The testimony by FBI Special Agent Fernandez took the governor for a turn on her political merry-go-round probably because of how frank and direct Mr. Fernandez’s words were. They ring through the annals of the politically connected and the social elite, but not at their high class bars and balls, where they are used to their perches. Now, Ms. Leon Guerrero and her snooty friends have to face these realities by looking each of us in the eye and summoning whatever personal constitution she can muster to explain away how she detests police corruption just as much as the rest of us.
But she can’t. One of the criminal conspiracies Mr. Fernandez mentioned was the investigation into Superior Court Marshals for human sex trafficking of women with active warrants. Some of the women elected to office - the governor included - acted like this was the first time they’d ever heard such a thing.
Even prior to Ms. Leon Guerrero’s assumption of office, Kandit had begun telling the story of Marshal Alan Ecle’s sexcapades, where he extorted and subdued at least 13 women with their freedom in exchange for sex. We have repeated this story and filed complaints. We went to the FBI. We went to the Attorney General of Guam. We went to the Superior Court. And we went to Adelup.
The local government - Ms. Leon Guerrero included - didn’t do jack shit about Mr. Ecle until Mr. Fernandez blurted it out on the stand in District Court.
And how can we forget the plunder of our civil rights under color of law by the former Mandana Drug Task Force? Well, Ms. Leon Guerrero forgot about it. Despite several written, verbal, and media-placed complaints of warrantless-searches, politically-motivated arrests and raids, planting of drugs, police brutality, stealing of drugs and money, and unlawful arrests by an entire division of the Guam Police Department, there is not one internal affairs or criminal investigation into the conduct of those pieces of trash in uniform. Police Chief Stephen Ignacio has not answered any of our questions regarding accountability for the actions of Police Officers Sang To, Steve Munoz, Chris Champion, and Fred Chargualaf, Customs Officer Eugene Igros, and Port Police Officer Kylie Maurer while they ran the Mandana Drug Task Force.
No one has checked the evidence locker for missing drug inventory. No one is keeping tab on each time these officers have perjured themselves on the stand in court. No one has a running log of their warrant-less searches and off-the-record raids of enemies of theirs.
Mr. Ignacio and his spokesman, Sgt. Paul Tapao, still have yet to produce and disclose legally-required internal affairs documents and data that will give us a glimpse into what GPD has done to hold officers of the law accountable for the righteous enforcement of the law.
We recently asked Mr. Tapao and Mr. Ignacio to update us on one such supposed internal investigation into information that Police Officer Albert “AJ” Balajadia had raped a boy, when he first became a police officer.
It has been well past the 90-day investigation period, and yet GPD has failed to provide any information required for disclosure on its website. GPD hasn’t even emailed the documents since we asked.

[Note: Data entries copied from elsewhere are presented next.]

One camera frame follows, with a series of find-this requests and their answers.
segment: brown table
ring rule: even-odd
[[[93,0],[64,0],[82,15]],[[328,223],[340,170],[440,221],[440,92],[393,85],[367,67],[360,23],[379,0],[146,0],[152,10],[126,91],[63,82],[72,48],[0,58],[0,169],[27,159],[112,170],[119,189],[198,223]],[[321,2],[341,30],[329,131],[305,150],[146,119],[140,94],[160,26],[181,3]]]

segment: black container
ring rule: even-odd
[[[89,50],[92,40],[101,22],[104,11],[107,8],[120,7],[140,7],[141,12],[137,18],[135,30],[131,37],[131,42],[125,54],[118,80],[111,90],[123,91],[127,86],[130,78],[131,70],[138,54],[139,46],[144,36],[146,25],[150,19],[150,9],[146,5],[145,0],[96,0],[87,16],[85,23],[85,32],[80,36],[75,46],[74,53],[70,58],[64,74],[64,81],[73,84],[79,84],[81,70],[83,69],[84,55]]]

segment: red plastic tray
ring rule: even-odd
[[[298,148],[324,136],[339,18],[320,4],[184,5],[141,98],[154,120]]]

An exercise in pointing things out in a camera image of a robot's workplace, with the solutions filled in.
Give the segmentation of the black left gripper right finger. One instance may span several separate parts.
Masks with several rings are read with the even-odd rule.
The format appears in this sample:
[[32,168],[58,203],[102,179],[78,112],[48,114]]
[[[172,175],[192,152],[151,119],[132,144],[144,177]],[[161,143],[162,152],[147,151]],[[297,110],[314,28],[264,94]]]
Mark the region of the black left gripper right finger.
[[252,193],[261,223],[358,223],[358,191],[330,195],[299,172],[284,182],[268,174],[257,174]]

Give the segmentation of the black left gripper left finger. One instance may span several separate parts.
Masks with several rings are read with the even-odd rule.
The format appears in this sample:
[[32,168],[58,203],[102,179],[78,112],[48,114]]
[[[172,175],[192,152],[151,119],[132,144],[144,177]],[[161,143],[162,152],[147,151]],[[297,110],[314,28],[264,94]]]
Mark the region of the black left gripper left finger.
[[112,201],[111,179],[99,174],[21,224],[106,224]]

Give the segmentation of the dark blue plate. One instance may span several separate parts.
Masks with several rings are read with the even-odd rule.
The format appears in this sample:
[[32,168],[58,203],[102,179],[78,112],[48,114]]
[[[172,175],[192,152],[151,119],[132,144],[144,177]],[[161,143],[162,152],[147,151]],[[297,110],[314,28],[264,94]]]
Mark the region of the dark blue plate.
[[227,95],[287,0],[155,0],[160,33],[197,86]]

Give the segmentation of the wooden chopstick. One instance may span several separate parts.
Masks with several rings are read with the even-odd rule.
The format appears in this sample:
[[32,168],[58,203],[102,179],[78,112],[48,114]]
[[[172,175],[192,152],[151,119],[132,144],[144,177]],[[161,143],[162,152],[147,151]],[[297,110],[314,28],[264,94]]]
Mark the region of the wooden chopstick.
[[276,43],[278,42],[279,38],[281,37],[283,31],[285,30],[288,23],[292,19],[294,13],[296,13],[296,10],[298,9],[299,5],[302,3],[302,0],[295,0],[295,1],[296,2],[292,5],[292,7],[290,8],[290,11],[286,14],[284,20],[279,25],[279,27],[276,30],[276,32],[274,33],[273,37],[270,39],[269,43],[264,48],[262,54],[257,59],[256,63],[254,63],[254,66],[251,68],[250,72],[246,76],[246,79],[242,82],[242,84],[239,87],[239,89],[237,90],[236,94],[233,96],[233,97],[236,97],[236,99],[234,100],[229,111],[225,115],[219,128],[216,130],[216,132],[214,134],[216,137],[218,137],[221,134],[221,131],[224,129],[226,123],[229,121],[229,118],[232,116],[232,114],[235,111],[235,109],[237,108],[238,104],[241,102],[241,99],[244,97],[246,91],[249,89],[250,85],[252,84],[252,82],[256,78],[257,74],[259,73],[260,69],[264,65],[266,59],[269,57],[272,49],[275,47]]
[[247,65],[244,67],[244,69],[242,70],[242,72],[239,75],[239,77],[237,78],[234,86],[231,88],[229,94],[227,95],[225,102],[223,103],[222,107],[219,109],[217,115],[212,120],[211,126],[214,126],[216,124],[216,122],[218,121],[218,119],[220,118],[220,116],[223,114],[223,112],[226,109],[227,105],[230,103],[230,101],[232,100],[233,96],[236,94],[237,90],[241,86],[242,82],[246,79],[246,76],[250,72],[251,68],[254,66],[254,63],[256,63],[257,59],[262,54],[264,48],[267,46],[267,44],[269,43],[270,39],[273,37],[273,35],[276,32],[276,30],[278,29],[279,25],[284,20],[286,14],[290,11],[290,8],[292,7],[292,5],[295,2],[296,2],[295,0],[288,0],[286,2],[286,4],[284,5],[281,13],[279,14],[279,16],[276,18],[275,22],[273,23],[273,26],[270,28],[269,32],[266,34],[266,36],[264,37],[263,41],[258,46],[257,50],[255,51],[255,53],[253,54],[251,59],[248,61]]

Adelup knows about all of this. We tend to remind them to the point of nausea. It’s just that the governor has done nothing at all about any of it.
Gov. Lou Leon Guerrero telling us that she will do something about corruption is like Barbara White telling us the sun will come out tomorrow. The fictitious little orphan Annie sings the refrain with more truth. So get out your umbrellas and turn on the Kandit, because rain and darkness are in our political forecast.
If all this seems too much and too obvious to be real, then we challenge you to think about this: Name one thing - just one - that the governor has done to stop corruption on this island in any meaningful way.
Don’t even get us started. What a joke of a maga haga.